Yeah. I mean, I'm kind of curious about this because like globally, somehow every jurisdiction has settled on the same education system and the education system teaches children to be conformist. Yes. If you, if you, you know the test tests whether you can feedback the things you are taught in the way that you are taught them, you will get rewarded if you do what you're told.

And like, I'm kind of curious about how much of this thing we see in the world is because every single child basically in the Western world at least has learnt this same. Do you know their behaviors? Have you heard that it comes to the Prussian educational system? Yeah. OK Do you know what preceded that? No. OK, so there's this great book we can put it on the screen called called the Craft Apprentice. OK. And one of my macro kind of theories of the world is that

history is running in reverse. And I can show you a bunch of graphs on that or what have you. But literally like AU curve where in many ways our future is more like our past, like more like, let's say the 1850s and then eventually the 1750s and the 1950s. Like there's a lot of U curves which have their minimum or maximum in 1950. And I can I can show you some graphs on that.

And so one premise of that is like prior to the Prussian educational system, which was which is what we currently know K through 12 and so on, that was all set up. It was inspired by Bismarck after German unification to have all the children get basically the same software in their

heads. It's like, you know how with Windows, you have like the default install that comes off the factory and then you have like, you know, Windows premium ultimate, maybe for college graduates, and then you have the service packs from, you know, mainstream media. That's how I kind of think about right, right. And, and there's a reason for that because then everybody kind

of has the same references. They they salute the flag and you know, they've just got the same basic install and they can interoperate, right? There's there's a rationale for that. It's how you, it's a softer part of constructing a nation. In fact, arguably that's even as important as quote, the hardware part, right? Which is like the physical territory and, and the people and so on. But before that, there's a different system, which was all based on apprenticeship.

And they would start working from an early age and they would just learn practical skills very, very early on. Or they'd be like Jebediah and Abigail would have 12 kids and they'd all be working on the farm and they'd be like mini industrial robots, so to speak, picking fruit or something like that, you know, mending fences very, very early, early on. So the entire concept of extended adolescence wasn't

there. The concept of being on your parents health insurance till 26 or whatever, it wasn't there. And now the reason that that stuff got introduced in part is because I think in the, in the late 1800s, with the advent of like industrialization in factories, these kids were no longer under the supervision of their parents or people the parents knew. They were under the supervision of factory owners who would push them too hard, right?

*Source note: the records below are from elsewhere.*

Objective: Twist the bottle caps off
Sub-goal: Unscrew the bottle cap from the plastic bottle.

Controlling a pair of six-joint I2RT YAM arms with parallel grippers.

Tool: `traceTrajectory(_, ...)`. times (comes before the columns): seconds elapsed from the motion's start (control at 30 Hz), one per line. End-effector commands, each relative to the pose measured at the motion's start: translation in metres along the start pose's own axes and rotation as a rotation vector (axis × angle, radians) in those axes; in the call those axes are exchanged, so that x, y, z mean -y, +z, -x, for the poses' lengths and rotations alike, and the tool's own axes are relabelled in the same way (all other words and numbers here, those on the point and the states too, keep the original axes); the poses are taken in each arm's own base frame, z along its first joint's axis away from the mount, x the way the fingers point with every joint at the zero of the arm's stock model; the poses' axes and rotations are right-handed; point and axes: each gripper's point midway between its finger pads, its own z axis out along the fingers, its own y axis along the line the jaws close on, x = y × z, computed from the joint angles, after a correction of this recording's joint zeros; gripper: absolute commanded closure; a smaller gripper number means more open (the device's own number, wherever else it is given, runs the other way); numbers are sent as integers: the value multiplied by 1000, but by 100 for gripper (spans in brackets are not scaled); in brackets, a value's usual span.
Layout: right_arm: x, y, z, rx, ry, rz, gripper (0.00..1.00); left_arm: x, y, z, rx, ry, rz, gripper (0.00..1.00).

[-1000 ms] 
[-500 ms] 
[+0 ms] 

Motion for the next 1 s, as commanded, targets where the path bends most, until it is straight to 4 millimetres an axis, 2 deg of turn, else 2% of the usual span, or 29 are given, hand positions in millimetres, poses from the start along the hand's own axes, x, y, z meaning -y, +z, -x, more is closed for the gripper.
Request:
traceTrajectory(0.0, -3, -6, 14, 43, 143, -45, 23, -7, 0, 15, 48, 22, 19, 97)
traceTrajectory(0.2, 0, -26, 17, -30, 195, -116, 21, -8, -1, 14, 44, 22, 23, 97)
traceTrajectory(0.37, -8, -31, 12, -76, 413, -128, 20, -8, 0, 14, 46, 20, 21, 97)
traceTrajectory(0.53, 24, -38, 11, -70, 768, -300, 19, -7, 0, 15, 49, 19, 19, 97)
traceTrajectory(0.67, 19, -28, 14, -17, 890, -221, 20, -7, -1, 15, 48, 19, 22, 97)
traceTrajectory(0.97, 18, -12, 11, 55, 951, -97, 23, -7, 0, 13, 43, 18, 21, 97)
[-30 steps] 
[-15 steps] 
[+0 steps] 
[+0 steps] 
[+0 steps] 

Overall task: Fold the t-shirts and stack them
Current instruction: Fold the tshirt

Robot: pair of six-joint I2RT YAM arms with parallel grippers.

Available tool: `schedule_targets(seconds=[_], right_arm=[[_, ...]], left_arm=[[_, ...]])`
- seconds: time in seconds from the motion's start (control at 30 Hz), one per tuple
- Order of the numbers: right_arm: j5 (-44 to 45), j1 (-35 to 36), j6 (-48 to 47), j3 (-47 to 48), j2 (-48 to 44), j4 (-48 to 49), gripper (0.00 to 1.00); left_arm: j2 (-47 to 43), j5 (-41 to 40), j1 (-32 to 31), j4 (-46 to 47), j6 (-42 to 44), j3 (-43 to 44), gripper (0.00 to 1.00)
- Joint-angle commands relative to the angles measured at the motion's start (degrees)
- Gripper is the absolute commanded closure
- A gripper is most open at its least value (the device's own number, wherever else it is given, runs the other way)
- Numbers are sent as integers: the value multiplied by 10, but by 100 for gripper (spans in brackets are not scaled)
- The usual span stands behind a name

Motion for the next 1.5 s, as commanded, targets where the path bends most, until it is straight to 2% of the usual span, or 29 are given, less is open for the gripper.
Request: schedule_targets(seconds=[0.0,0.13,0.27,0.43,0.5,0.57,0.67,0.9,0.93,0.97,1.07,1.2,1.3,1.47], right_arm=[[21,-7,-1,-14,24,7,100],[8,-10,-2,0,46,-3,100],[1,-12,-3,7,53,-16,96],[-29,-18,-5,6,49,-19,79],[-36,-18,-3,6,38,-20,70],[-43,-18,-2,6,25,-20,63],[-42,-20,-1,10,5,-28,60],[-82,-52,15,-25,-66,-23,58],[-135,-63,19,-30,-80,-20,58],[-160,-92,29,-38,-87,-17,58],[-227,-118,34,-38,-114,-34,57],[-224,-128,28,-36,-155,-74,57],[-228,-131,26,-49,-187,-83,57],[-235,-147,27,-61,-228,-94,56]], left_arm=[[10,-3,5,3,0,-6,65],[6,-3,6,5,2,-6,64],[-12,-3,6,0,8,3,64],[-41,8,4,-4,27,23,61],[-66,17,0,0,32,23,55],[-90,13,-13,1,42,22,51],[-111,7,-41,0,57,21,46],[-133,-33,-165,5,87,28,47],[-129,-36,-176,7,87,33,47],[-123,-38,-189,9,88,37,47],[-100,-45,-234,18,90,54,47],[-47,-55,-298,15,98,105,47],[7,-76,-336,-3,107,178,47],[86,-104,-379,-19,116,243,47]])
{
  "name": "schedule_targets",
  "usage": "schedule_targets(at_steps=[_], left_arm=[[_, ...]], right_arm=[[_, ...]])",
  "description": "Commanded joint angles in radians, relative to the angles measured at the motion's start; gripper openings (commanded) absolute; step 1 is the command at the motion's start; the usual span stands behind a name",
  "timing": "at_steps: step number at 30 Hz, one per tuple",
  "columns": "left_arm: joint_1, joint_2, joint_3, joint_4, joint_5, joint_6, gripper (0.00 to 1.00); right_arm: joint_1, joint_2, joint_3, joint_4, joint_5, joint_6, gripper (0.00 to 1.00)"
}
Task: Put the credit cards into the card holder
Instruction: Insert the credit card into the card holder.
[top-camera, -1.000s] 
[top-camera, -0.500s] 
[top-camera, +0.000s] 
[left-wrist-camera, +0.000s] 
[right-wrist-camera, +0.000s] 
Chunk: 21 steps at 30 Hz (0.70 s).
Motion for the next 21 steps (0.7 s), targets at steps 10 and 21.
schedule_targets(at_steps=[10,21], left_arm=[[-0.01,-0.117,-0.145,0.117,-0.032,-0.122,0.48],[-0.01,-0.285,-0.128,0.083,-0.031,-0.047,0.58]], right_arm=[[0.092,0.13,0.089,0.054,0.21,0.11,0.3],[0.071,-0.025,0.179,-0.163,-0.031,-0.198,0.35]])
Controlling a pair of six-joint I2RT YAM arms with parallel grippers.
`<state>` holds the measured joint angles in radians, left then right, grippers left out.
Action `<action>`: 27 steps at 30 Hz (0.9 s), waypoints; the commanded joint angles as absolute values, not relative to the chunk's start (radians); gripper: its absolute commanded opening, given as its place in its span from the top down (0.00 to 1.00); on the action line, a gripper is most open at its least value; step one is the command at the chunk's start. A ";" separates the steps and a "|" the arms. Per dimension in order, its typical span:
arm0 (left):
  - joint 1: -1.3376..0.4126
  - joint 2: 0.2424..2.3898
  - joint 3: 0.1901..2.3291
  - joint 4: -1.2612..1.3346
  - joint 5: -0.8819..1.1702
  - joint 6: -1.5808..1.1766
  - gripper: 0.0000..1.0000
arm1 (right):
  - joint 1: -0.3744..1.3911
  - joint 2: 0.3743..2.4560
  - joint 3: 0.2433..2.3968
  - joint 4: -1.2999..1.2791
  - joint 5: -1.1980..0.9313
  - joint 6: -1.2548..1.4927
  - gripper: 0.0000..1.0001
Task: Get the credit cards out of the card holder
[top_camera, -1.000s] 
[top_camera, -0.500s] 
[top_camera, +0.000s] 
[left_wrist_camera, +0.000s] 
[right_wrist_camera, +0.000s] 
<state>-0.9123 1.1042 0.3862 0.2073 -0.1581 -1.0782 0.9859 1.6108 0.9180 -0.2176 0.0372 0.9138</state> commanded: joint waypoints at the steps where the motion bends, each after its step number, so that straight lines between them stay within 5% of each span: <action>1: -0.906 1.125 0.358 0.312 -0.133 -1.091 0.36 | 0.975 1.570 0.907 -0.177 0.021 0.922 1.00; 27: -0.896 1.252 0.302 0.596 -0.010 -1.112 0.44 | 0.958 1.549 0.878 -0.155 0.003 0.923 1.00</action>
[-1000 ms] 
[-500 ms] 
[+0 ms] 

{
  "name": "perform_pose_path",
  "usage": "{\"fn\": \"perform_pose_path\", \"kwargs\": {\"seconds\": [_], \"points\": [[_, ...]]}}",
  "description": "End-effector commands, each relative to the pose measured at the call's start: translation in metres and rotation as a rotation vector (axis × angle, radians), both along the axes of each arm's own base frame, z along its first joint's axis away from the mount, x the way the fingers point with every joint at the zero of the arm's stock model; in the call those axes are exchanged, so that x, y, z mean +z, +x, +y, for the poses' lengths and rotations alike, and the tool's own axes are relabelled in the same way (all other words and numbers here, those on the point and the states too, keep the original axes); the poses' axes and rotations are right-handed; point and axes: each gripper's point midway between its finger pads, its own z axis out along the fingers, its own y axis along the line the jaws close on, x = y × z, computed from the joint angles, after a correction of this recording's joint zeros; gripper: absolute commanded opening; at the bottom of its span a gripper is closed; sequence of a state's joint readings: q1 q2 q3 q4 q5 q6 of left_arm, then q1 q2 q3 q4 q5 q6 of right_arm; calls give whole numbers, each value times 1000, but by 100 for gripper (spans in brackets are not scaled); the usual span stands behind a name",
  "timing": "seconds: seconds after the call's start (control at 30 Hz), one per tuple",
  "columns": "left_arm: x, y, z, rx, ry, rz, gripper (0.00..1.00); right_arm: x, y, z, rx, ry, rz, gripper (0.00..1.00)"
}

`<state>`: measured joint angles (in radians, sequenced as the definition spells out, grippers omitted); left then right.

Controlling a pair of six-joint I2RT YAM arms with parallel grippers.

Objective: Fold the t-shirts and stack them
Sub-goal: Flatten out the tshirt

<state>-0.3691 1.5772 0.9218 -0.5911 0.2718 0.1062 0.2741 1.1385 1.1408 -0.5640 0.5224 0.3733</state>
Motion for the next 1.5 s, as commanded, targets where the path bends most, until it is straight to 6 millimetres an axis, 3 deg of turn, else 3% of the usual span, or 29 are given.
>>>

Like these were like the child labour factories, you know, and so and so forth. And that was a dis alignment between like the interest of the factory owner and interest of the kids. That's when the child labour laws were passed and so on. I mean, that took a long time. It took a long time. It's like, what was it like 60-70 years? Britain was the first in the world to introduce child labour laws but. Yes. Still took much longer than it

should have. That's right, this little Dickensian kind of era or what have you, right. So then, so now there's a good to that at first, but then that's what actually led to the modern era of adolescence. And you know, I'm having fun as a kid for a long period of time. And now we have this extremely extended adolescence and training period where some people are like students as doctors all the way up into their 30s before they start

their career. And they're almost middle age before they, you know, and I think that the, the, the corrective to that is 'cause everything good, you can always overdo it, right? And so you can go from quote, you know, like being opposing to child labor to not allowing people to even work until their, their 30s as a doctor, for

example, right. So I think the opposite of that, the thesis antithesis synthesis is when the kid is at home and they're under the supervision of their parent, but they're able to start earning online by doing development, software development and so on. Even 1012 years ago, I had a bunch of kids. Some of my best students at at Stanford 1012 years ago were, were kids who had actually earned their first dollar doing online programming in their teens. Right.

And it's not Even so much about the amount of money it is that it's that the market is a greater. This is how I think with with have you seen the grade inflation graphs? Yeah. So like, you know, you put that on screen, but basically kind of crazy. Everybody gets a 4.0. Basically students are the customers. So they're basically buying a job. And so how do you, how do you deal with that? And my answer is the market is a grader, right?

So now you have kids that are doing software, they can't hurt themselves like in a factory, they're under supervision because they're working remote at home, but they're also like apprenticing, right? I think we network school. We also want to make that happen where now they're in a friendly environment along a bunch of other adults. So they're they can run around and and roam and so on.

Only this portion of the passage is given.